The letter’s words echo in my head: Your mother died looking for something she believed would save you.

My mouth has gone dry.

I flip another page.

The next entry is shorter. The handwriting more hurried.

Bonnie asked me again where it is. Told her there’s nothing left. She doesn’t believe me.

Thunder mutters outside, soft and ominous.

I turn another page, then another, searching for more. The entries skip a few days here and there. The next entry is from weeks later.

The handwriting is shakier, as if her hand wouldn’t cooperate.

Bonnie is gone. House is scarred. Elias is half a man. Abilene is a ghost in her own home.

I should tell her the truth. I should burn the rest of it and be done.

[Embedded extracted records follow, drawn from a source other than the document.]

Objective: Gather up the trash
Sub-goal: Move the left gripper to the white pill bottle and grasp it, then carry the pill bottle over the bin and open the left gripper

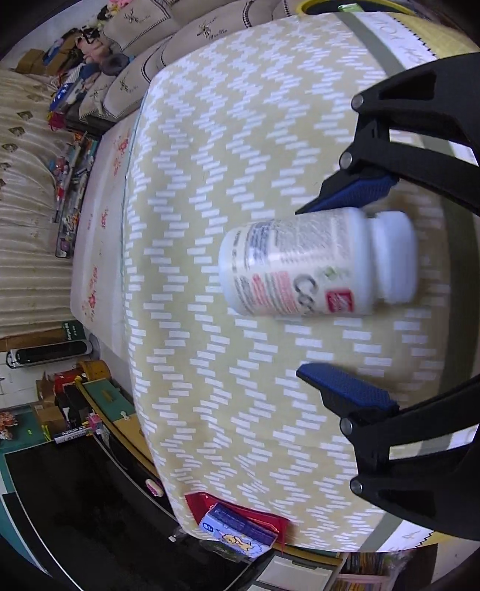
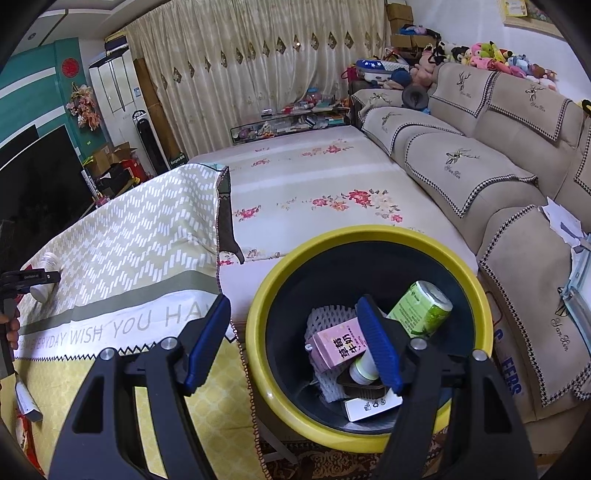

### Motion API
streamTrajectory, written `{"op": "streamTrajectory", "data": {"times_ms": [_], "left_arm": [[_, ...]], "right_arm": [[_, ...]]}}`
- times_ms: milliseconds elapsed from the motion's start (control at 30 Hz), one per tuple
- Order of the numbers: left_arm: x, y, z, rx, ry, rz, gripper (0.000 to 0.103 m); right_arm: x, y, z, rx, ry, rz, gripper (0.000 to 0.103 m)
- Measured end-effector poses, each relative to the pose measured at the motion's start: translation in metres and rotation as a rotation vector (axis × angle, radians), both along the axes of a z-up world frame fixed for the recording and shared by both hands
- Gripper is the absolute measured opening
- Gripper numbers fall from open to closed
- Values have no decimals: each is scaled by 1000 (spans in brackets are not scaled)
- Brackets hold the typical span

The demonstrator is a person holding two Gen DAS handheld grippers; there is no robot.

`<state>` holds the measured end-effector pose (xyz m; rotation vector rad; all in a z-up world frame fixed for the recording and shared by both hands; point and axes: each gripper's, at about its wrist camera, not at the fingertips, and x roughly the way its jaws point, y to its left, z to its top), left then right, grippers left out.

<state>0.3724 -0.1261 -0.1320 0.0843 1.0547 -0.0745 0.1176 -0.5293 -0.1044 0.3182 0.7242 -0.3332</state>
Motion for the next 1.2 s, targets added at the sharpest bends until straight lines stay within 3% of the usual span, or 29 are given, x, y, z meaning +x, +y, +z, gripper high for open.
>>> {"op": "streamTrajectory", "data": {"times_ms": [100, 167, 333, 533, 900, 1200], "left_arm": [[6, -1, 2, -8, -13, 0, 63], [14, -3, 3, -8, -19, -7, 47], [13, -11, 15, -26, -16, -46, 46], [-39, -41, 39, -77, -49, -174, 46], [-149, -191, 82, -168, -62, -610, 47], [-209, -332, 82, -138, -55, -855, 47]], "right_arm": [[1, 1, -1, 2, 5, 5, 67], [2, 1, -2, 3, 5, 8, 67], [1, 0, 0, 5, 1, 9, 67], [-7, -6, 7, -26, 3, -2, 67], [-58, -36, 21, -102, 16, -71, 67], [-105, -69, 14, -76, 12, -174, 67]]}}
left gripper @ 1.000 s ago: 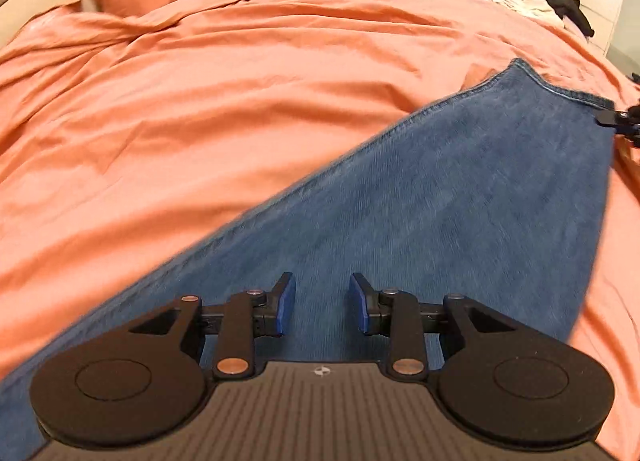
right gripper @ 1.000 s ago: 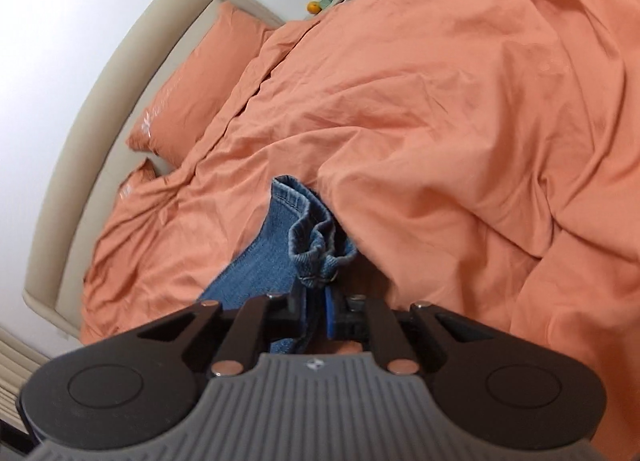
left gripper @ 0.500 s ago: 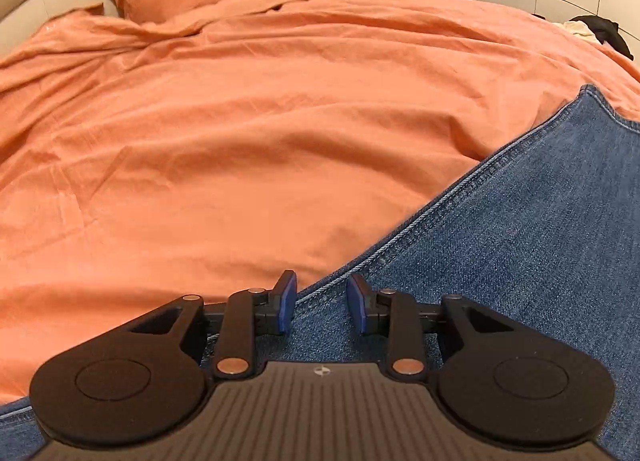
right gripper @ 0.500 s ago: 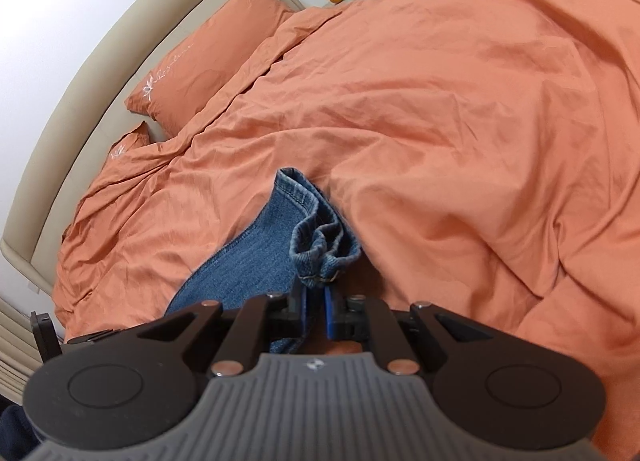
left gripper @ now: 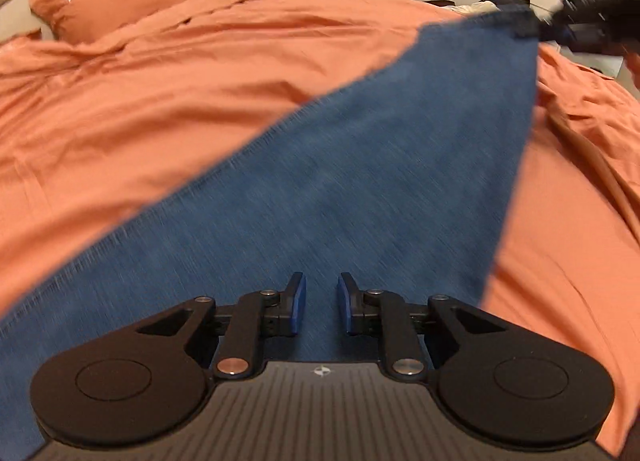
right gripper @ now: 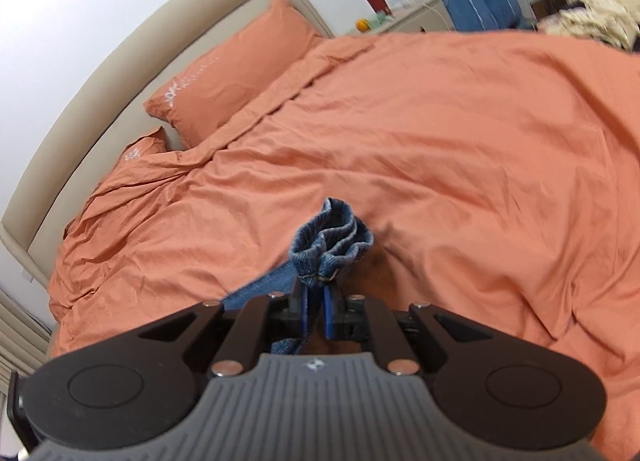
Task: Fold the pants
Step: 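Lift the held leg hems with the right gripper and carry them toward the waistband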
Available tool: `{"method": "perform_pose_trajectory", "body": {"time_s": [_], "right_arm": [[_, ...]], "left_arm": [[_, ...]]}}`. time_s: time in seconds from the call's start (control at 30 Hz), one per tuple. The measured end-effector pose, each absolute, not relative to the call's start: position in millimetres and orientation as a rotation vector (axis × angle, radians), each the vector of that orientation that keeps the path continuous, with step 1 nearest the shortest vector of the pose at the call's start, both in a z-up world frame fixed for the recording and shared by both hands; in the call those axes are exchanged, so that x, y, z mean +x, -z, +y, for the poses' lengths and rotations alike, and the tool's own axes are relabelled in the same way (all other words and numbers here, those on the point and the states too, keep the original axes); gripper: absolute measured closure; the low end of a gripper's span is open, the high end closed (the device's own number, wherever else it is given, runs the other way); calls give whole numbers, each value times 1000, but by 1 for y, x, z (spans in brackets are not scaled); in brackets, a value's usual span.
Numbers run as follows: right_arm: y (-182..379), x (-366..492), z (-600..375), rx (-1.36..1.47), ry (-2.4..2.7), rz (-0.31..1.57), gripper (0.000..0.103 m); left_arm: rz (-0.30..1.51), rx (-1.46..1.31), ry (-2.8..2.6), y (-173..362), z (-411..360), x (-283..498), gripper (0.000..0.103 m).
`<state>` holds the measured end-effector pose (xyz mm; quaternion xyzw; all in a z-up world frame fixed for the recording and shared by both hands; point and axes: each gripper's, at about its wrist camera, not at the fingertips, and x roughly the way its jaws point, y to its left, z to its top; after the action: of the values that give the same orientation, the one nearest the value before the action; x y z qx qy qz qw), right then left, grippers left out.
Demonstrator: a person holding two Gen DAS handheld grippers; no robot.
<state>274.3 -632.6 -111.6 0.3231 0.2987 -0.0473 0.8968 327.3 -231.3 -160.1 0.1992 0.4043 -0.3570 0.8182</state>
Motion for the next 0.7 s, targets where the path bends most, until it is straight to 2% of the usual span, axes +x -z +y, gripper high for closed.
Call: {"method": "perform_pose_trajectory", "body": {"time_s": [0.07,0.27,0.7], "right_arm": [[101,276,-625,644,92,610,101],[62,281,-594,575,55,574,101],[-31,290,-456,429,-139,463,101]], "left_arm": [[898,347,757,164,-222,316,84],[939,244,783,159,-200,288,84],[779,-100,521,94,-55,261,84]]}}
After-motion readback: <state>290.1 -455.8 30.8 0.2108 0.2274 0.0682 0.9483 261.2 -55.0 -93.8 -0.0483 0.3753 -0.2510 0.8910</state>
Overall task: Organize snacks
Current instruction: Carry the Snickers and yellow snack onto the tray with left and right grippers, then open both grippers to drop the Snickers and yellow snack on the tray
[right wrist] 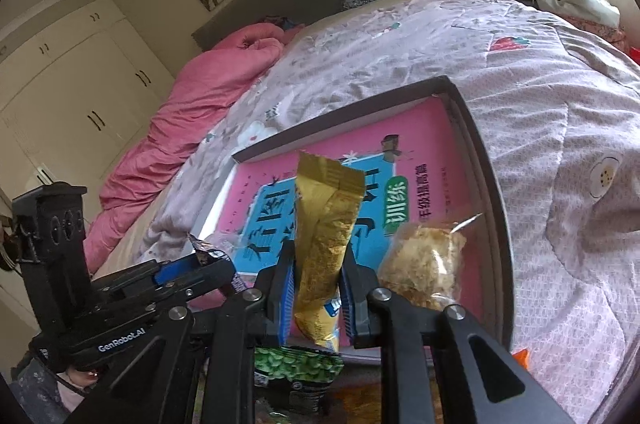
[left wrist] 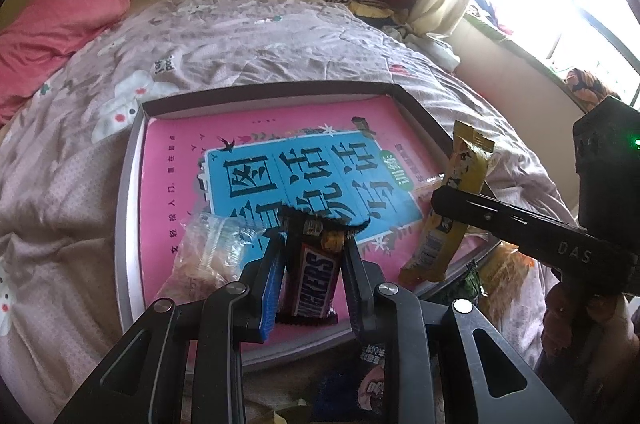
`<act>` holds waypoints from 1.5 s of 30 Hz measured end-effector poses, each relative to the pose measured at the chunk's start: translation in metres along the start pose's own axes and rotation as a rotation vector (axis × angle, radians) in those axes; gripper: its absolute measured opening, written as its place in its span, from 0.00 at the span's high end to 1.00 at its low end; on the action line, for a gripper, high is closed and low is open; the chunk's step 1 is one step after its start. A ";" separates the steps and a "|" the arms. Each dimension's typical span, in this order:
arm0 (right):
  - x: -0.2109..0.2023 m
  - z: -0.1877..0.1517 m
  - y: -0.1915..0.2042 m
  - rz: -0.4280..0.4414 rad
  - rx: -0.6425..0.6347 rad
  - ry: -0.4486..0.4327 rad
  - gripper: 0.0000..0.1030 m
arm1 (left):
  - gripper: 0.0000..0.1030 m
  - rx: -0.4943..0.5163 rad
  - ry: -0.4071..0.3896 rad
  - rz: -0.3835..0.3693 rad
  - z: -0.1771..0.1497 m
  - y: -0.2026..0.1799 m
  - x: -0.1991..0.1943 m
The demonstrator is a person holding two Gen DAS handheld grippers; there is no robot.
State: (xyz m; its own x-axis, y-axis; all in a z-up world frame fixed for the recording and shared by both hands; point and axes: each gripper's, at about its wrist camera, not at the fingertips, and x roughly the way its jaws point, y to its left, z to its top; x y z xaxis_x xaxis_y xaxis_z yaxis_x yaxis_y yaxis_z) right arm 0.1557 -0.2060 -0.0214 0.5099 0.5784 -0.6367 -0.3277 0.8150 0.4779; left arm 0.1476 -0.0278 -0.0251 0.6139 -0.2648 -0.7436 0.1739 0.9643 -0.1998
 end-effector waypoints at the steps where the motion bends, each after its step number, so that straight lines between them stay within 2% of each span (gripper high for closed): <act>1: 0.001 0.000 0.000 -0.005 0.000 0.003 0.80 | 0.72 0.003 0.007 0.001 -0.001 -0.001 0.001; 8: 0.001 -0.002 -0.002 -0.023 0.005 0.005 0.78 | 0.72 0.010 0.012 0.007 -0.004 -0.004 0.003; 13: 0.000 -0.003 -0.002 -0.066 -0.006 0.000 0.77 | 0.72 -0.001 0.025 0.014 -0.006 -0.001 0.005; 17: -0.006 -0.003 0.000 -0.087 -0.019 -0.017 0.68 | 0.72 -0.001 0.028 0.015 -0.006 0.000 0.004; 23: -0.011 -0.003 0.003 -0.113 -0.035 -0.033 0.65 | 0.71 -0.010 0.038 0.016 -0.007 0.003 0.007; 33: -0.015 -0.004 0.002 -0.116 -0.041 -0.041 0.63 | 0.71 -0.024 0.053 0.012 -0.008 0.006 0.009; 37: -0.015 -0.005 0.005 -0.112 -0.055 -0.040 0.63 | 0.61 -0.020 0.048 0.006 -0.007 0.004 0.006; 40: -0.017 -0.004 0.007 -0.108 -0.063 -0.046 0.62 | 0.60 -0.017 0.039 0.004 -0.006 0.003 0.004; 45: -0.018 -0.004 0.007 -0.102 -0.067 -0.051 0.62 | 0.53 -0.017 0.025 0.000 -0.004 0.003 -0.002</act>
State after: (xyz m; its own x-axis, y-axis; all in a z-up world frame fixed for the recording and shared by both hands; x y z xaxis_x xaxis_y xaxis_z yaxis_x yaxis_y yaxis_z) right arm 0.1411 -0.2103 -0.0086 0.5824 0.4914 -0.6475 -0.3241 0.8709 0.3695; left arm 0.1434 -0.0247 -0.0264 0.5945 -0.2644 -0.7594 0.1603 0.9644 -0.2102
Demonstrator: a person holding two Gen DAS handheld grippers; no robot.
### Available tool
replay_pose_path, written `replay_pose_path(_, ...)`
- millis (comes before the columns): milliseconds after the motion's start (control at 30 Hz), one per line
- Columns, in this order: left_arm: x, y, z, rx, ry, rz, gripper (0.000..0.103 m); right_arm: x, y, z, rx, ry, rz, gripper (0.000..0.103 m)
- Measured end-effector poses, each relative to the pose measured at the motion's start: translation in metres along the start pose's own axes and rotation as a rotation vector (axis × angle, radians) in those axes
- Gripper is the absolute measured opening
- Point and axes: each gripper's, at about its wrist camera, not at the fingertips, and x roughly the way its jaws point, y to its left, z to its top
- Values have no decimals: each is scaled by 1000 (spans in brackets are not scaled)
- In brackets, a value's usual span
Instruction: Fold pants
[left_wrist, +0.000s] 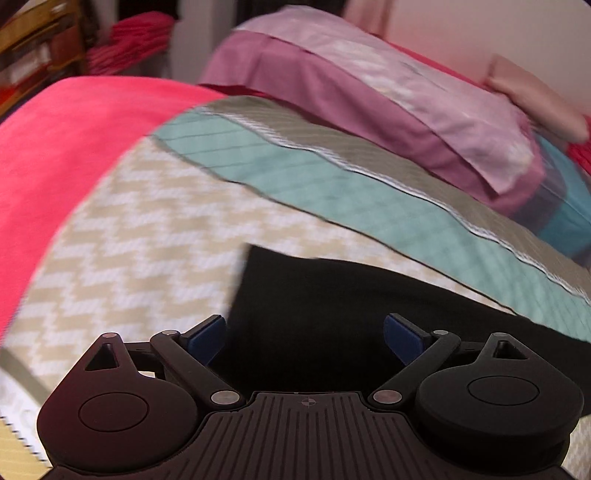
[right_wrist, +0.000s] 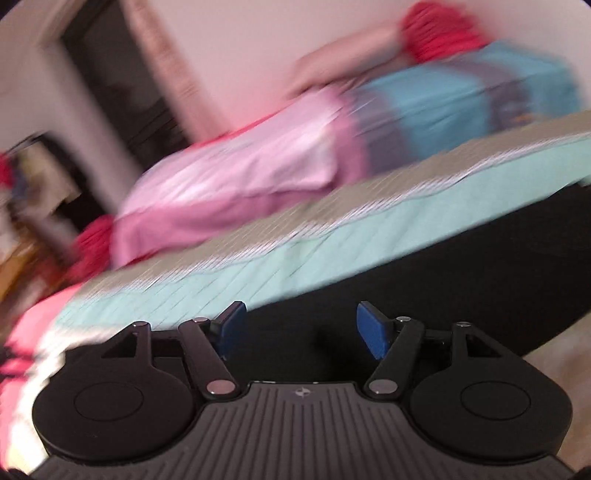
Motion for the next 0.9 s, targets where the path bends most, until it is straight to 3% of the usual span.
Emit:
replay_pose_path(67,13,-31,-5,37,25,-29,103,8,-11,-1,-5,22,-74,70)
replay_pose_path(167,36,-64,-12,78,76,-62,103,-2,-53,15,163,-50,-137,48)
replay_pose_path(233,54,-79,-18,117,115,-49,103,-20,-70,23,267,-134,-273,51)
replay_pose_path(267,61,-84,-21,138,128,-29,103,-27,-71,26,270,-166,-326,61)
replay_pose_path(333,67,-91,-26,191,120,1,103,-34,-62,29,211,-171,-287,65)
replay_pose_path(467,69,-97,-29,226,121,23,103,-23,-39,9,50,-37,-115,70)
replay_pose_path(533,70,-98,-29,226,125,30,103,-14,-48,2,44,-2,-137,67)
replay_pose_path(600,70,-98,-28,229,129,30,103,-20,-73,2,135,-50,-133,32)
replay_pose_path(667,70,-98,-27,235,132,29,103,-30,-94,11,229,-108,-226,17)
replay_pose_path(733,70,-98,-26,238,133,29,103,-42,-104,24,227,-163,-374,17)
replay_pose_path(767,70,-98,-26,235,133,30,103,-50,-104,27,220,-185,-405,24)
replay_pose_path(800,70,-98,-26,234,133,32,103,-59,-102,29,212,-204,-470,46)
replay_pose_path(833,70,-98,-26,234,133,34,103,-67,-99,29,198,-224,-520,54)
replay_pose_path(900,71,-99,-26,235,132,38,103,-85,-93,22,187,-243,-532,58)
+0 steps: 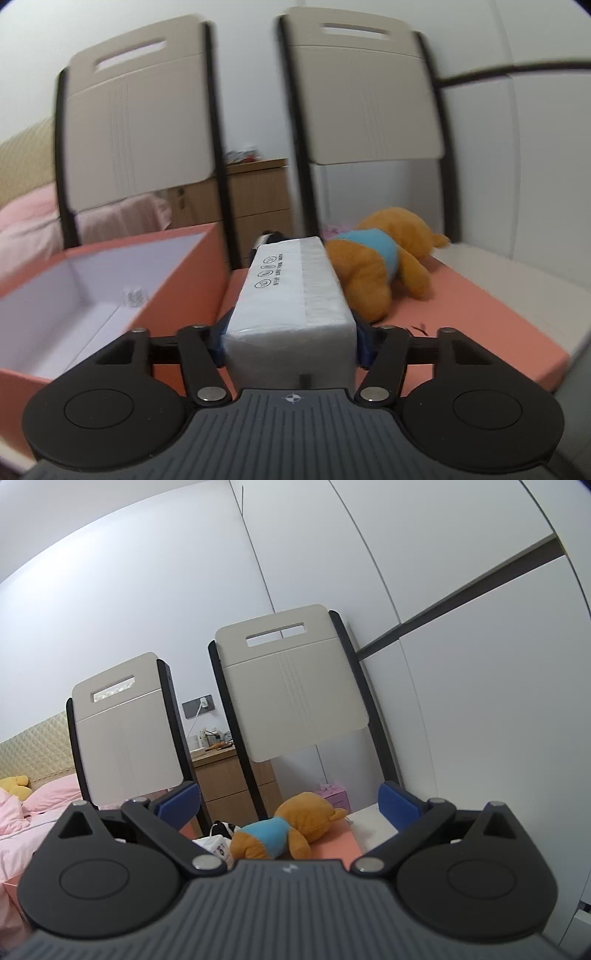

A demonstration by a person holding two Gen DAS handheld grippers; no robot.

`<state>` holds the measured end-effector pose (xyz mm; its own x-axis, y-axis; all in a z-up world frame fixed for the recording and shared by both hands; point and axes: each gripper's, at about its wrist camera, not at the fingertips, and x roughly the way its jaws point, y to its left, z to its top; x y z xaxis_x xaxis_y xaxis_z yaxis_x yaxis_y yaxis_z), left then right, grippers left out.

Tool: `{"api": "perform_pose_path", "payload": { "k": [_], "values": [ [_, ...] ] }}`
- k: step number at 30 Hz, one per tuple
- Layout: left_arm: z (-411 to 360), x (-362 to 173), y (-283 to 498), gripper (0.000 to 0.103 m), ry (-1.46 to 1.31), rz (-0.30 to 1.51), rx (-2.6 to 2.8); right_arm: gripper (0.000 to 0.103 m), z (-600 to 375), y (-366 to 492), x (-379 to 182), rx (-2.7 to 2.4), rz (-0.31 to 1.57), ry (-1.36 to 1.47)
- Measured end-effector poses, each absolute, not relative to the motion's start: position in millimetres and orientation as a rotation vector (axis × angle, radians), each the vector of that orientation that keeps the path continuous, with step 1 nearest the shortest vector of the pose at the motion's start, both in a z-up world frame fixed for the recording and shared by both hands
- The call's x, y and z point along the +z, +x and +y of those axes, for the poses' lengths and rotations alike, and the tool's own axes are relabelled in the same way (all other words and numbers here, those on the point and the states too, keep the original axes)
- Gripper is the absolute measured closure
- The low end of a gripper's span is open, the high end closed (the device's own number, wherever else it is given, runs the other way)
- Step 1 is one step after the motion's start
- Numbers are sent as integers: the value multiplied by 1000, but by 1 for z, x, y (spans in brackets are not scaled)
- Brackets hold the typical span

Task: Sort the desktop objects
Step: 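Grasp the white tissue pack with the left gripper, then carry the tissue pack into the pink box and open the left gripper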

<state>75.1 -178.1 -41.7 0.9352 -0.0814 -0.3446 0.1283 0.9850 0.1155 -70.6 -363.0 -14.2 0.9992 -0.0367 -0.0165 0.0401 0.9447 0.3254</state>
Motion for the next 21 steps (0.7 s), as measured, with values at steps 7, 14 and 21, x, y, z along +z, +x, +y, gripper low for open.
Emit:
{"api": "perform_pose_path", "payload": {
  "k": [7,14,21],
  "values": [
    [-140,-5,49,44,85,265,-187,0,-348,-67,-10,-56,-31,335],
    [-64,37,16,43,38,140,-156,0,-319,-59,-6,-52,-64,324],
    [26,15,53,43,87,186,22,0,-266,-29,-5,20,-14,237]
  ]
}}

But I have nothing else to give her except this roof and these bees, and I don’t know which truth is worse—that her mother died looking for a fantasy, or that I’m about to bury it alive.

My vision blurs.

I blink hard, tears hot and unexpected.

What did you do, Mabel?

What didn’t you do?

My fingers tighten around the edges of the journal.

I skim forward, but the entries after that day are… quieter. She writes about practical things and avoids mentioning the fire outright. Grief is there in the silence between her words, in the way she notes the weather but not the anniversaries.

There’s no mention of “jewels” again.

It feels like a lock.

And someone, somewhere, just slid a key under my door.